**TRY IT:**
Pull out every line with the word "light" from the entries below.

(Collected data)
——
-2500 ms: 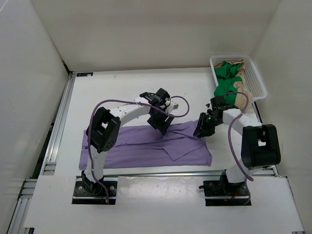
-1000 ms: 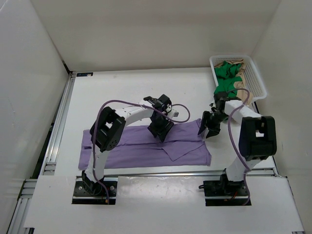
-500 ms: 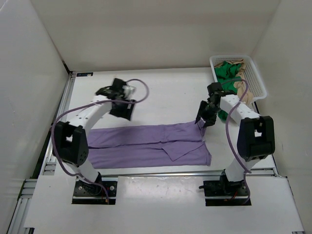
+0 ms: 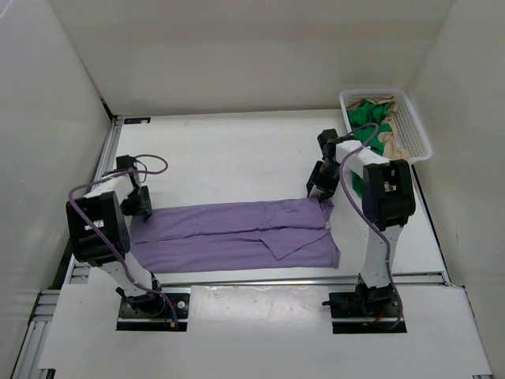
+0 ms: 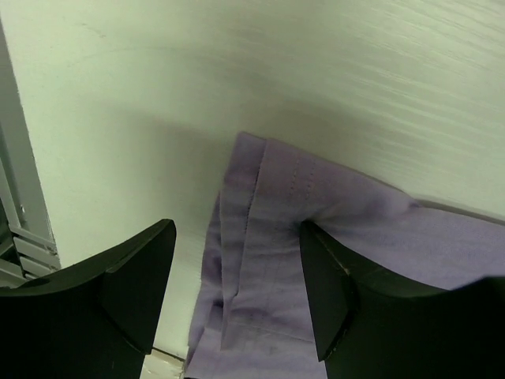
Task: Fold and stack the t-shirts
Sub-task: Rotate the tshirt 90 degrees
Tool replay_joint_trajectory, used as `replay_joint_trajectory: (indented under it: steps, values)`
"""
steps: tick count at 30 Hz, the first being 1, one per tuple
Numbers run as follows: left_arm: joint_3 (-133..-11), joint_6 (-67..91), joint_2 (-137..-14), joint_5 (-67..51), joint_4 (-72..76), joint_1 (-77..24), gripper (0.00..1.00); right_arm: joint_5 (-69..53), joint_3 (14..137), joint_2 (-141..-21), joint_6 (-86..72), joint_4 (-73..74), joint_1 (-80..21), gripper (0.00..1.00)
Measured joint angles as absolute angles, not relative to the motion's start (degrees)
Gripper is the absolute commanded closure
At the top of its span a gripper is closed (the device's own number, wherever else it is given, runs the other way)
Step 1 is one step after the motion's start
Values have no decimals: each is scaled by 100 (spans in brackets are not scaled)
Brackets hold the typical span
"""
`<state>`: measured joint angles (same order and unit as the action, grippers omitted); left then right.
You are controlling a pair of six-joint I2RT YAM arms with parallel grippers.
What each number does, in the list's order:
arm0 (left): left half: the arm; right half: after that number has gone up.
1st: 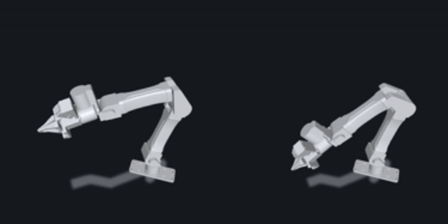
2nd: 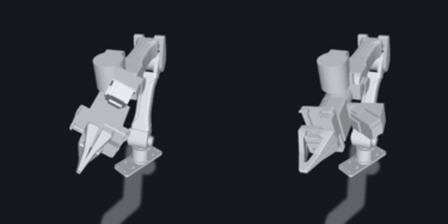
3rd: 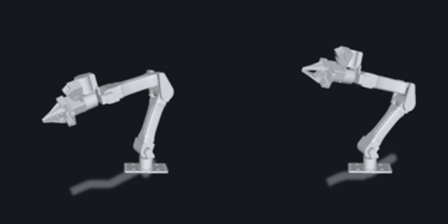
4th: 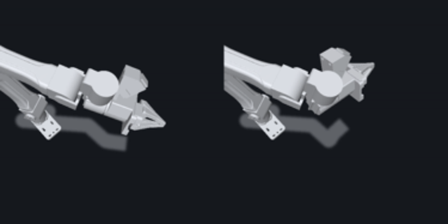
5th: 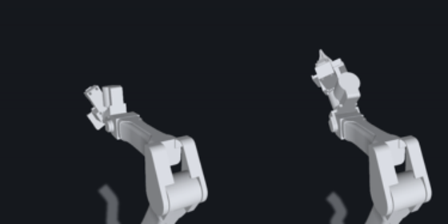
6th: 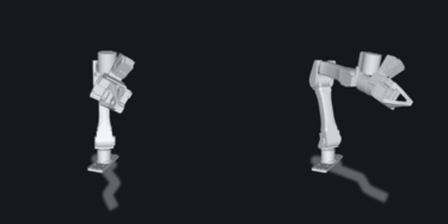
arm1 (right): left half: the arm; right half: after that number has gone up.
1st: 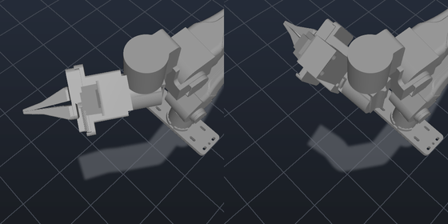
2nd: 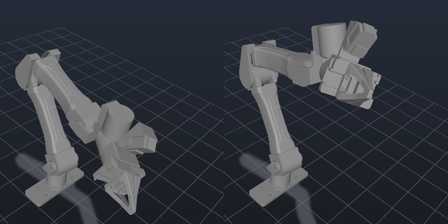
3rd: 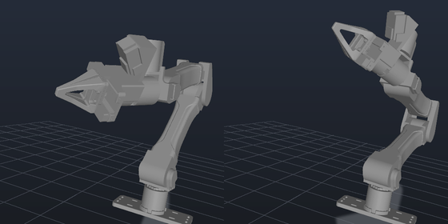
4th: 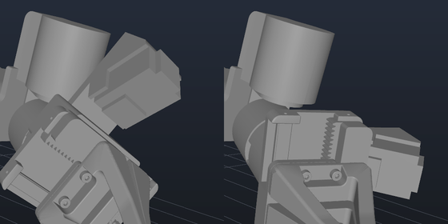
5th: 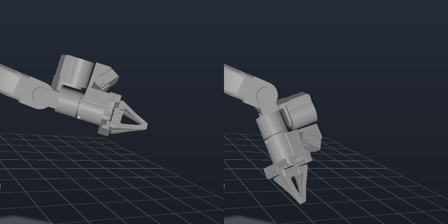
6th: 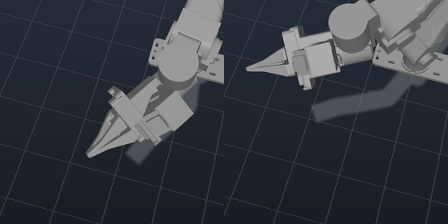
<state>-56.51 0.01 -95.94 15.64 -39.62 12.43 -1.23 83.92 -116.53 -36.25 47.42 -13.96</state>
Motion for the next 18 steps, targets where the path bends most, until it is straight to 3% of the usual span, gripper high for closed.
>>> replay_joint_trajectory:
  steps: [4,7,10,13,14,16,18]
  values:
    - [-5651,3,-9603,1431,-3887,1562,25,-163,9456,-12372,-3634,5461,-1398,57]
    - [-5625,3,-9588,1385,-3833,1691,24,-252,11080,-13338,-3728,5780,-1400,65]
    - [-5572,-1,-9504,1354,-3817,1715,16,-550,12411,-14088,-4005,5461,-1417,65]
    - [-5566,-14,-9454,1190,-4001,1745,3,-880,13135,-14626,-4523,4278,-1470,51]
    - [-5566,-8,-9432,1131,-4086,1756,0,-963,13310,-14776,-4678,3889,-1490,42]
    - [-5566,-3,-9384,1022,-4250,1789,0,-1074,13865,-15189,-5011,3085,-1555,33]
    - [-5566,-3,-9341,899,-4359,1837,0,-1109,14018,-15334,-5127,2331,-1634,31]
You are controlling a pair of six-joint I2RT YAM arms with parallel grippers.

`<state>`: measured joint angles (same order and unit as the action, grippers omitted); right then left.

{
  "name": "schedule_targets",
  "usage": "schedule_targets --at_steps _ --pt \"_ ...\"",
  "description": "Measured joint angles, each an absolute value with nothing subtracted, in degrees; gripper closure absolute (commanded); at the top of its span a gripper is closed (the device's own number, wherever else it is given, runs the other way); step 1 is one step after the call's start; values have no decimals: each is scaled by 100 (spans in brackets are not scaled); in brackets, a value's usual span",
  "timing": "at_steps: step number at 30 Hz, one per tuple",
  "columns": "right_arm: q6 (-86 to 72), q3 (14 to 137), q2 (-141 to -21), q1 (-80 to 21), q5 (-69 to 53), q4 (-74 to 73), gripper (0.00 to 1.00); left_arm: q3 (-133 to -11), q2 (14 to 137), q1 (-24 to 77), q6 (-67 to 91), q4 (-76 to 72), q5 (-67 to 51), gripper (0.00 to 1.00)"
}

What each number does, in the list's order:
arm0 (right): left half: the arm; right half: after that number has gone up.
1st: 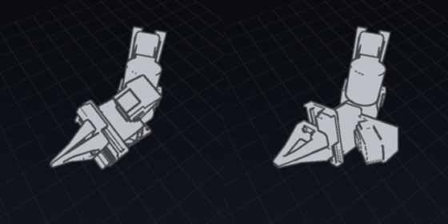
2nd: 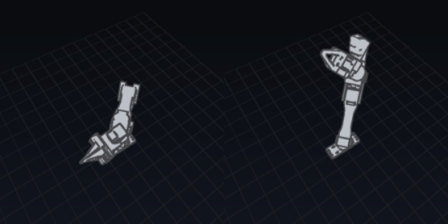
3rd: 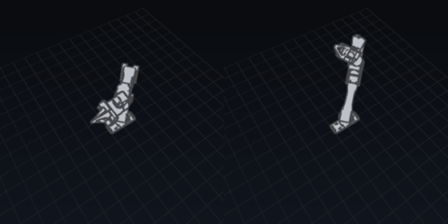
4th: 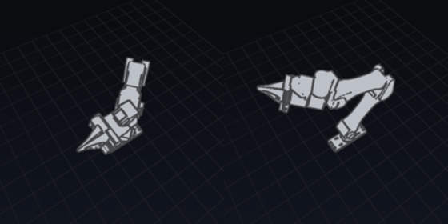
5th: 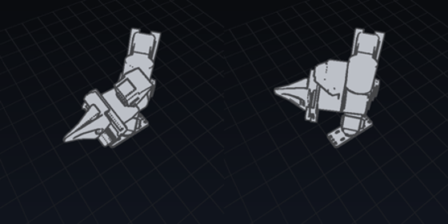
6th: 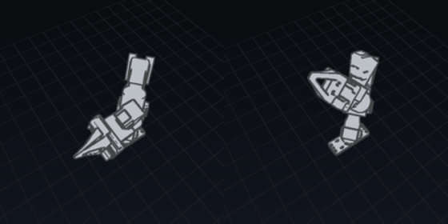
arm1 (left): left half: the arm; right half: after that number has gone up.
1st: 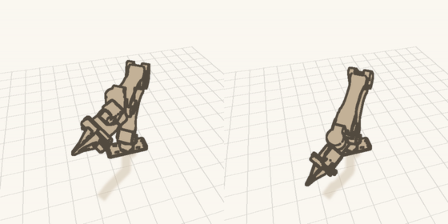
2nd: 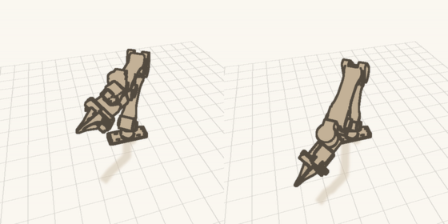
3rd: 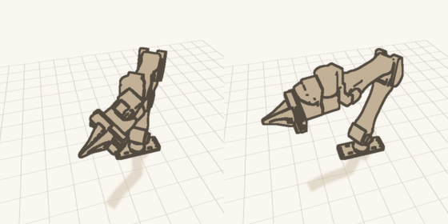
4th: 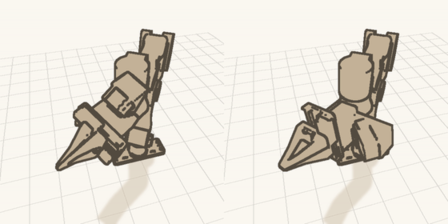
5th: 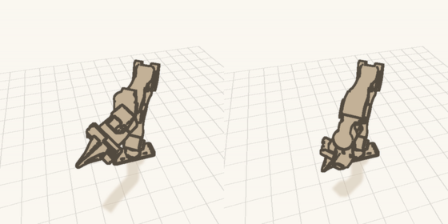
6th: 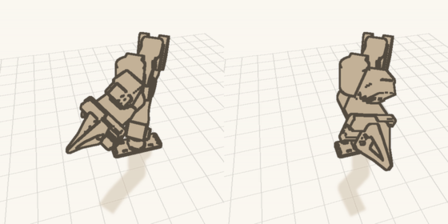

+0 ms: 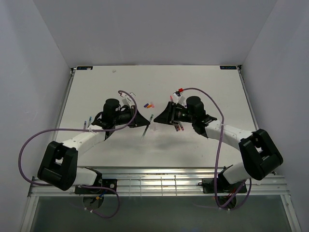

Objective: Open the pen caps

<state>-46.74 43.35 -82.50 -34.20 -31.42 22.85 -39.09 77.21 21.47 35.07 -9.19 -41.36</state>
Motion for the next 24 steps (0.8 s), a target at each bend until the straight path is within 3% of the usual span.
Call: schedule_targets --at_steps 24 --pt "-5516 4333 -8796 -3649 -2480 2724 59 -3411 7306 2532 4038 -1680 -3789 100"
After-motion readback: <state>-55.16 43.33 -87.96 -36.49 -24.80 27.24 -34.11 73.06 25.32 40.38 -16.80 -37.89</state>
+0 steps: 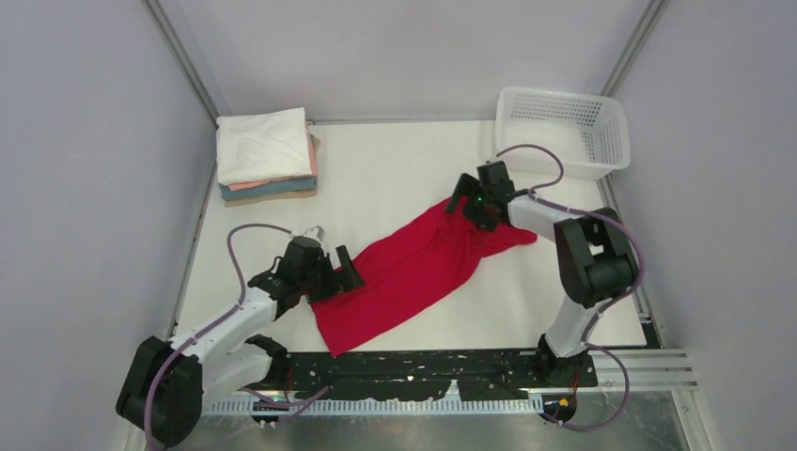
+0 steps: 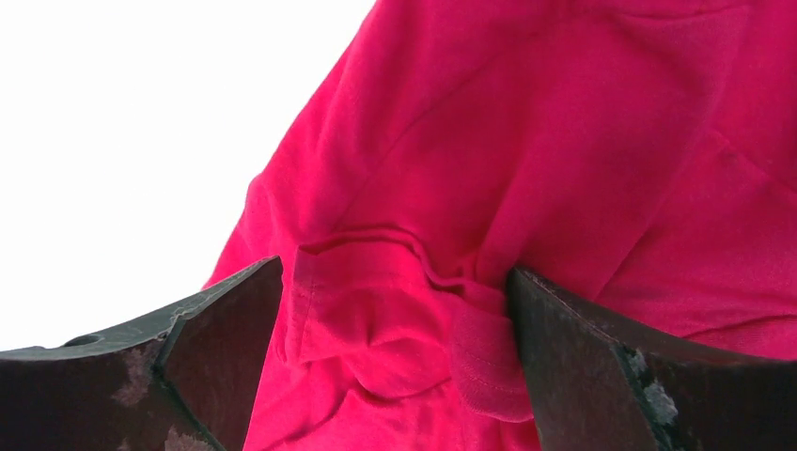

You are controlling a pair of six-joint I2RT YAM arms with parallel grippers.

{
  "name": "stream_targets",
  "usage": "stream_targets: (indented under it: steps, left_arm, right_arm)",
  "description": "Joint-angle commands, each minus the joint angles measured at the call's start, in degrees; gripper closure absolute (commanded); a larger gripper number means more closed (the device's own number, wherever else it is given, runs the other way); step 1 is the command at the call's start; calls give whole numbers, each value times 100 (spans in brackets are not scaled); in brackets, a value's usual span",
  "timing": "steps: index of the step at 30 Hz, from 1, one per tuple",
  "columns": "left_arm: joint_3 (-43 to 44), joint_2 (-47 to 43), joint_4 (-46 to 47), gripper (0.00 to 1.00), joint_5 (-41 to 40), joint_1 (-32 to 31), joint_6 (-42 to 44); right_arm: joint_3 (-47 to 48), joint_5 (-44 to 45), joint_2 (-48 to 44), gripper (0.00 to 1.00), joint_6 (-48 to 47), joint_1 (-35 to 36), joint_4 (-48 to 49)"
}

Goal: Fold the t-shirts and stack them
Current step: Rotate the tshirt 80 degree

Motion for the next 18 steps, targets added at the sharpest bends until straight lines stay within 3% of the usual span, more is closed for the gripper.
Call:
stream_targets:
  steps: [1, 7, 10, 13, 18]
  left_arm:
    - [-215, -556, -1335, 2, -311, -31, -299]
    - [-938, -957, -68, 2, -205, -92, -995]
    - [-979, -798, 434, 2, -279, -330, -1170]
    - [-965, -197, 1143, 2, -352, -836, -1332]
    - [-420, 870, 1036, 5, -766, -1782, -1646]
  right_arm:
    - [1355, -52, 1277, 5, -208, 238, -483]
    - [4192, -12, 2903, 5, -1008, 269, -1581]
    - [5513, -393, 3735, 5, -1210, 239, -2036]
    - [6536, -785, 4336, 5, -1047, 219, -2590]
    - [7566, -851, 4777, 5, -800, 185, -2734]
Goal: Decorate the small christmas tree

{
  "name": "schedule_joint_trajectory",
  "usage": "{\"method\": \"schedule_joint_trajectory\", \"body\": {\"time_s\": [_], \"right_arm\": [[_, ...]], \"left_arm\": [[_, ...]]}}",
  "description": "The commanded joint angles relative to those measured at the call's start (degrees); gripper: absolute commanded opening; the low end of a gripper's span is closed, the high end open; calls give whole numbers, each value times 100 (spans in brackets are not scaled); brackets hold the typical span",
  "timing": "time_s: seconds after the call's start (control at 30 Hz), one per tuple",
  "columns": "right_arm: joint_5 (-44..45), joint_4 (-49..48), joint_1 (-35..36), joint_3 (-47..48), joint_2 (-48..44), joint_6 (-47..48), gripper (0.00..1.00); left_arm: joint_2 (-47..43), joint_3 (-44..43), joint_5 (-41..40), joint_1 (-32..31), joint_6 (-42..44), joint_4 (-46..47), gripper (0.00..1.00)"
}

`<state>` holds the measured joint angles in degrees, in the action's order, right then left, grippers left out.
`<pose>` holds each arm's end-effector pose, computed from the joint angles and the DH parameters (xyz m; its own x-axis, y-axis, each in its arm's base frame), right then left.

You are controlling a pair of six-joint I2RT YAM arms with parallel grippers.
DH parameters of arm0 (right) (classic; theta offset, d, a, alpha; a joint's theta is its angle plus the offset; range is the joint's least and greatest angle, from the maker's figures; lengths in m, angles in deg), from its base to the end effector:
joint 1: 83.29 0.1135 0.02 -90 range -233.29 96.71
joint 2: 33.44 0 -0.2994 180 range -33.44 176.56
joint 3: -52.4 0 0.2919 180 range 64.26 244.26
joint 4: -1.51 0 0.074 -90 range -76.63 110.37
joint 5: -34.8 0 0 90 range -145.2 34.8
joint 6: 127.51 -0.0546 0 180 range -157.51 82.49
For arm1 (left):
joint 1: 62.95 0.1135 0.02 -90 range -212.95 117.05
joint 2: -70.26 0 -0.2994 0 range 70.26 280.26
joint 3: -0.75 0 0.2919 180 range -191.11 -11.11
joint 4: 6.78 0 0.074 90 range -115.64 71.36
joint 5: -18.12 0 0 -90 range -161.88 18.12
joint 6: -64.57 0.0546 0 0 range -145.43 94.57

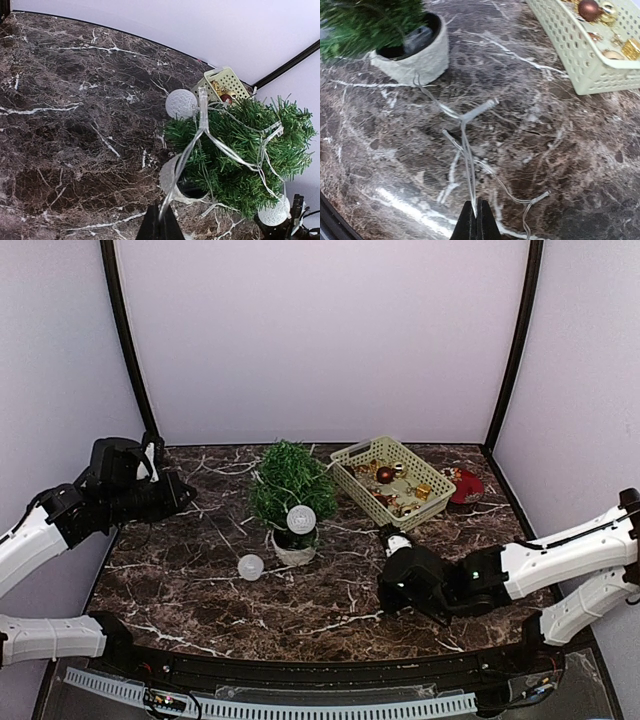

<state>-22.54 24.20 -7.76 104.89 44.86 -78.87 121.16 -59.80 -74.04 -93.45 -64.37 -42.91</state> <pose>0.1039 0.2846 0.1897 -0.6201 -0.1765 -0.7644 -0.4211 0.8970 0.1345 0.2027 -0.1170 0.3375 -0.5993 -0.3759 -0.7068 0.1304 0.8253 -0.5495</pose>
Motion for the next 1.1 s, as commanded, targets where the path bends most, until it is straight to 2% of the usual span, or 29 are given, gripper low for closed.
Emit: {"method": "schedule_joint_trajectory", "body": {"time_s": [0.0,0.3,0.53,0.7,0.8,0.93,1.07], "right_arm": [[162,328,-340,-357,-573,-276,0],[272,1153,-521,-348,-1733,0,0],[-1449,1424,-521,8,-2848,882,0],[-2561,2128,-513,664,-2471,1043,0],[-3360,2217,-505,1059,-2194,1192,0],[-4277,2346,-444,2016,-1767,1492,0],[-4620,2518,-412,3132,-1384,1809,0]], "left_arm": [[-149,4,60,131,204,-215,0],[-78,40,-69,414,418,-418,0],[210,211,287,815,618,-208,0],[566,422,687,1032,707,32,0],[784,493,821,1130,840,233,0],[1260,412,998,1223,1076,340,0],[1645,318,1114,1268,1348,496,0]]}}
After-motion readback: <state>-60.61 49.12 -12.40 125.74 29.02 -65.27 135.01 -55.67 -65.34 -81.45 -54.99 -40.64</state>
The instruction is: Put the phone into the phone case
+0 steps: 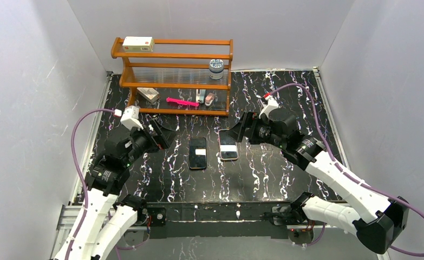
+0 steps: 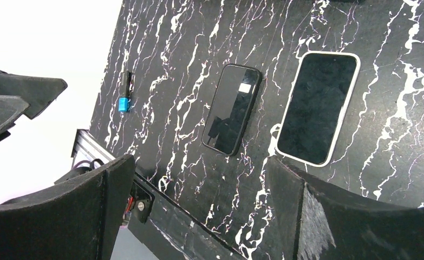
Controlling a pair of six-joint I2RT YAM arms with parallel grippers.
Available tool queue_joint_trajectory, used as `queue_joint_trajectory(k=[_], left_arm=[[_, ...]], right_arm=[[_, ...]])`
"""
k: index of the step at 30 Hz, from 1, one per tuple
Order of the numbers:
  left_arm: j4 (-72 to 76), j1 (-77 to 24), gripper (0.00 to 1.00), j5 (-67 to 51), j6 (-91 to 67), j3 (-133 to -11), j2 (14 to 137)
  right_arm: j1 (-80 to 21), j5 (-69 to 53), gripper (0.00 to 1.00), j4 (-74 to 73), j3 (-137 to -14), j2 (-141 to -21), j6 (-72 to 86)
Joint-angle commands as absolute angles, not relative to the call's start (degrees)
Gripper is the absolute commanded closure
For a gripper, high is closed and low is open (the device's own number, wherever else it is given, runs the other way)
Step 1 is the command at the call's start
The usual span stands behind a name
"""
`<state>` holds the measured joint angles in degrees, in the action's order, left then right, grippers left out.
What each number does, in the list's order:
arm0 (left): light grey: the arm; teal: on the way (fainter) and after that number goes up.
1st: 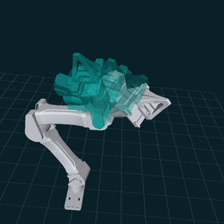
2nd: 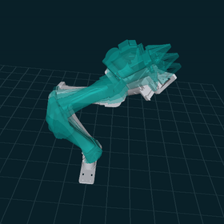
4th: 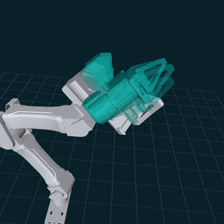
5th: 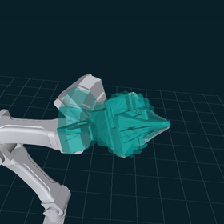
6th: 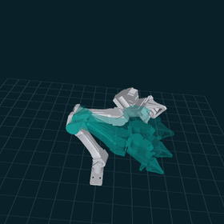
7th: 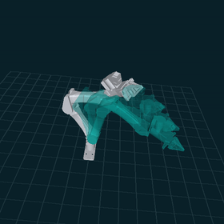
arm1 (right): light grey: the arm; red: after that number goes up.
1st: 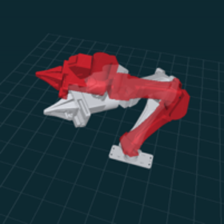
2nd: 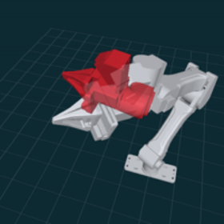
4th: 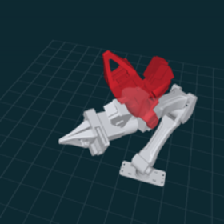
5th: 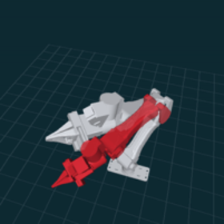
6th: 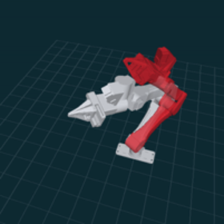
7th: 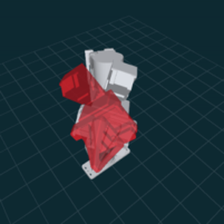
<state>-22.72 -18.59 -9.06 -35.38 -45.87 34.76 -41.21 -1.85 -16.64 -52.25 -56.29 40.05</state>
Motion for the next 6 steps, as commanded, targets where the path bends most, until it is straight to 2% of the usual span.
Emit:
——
**ANSWER TO THIS PROBLEM:**
arm0 (left): light grey: the arm; teal: on the way (fainter) and after that number goes up.
arm1 (right): light grey: the arm; red: after that number goes up.

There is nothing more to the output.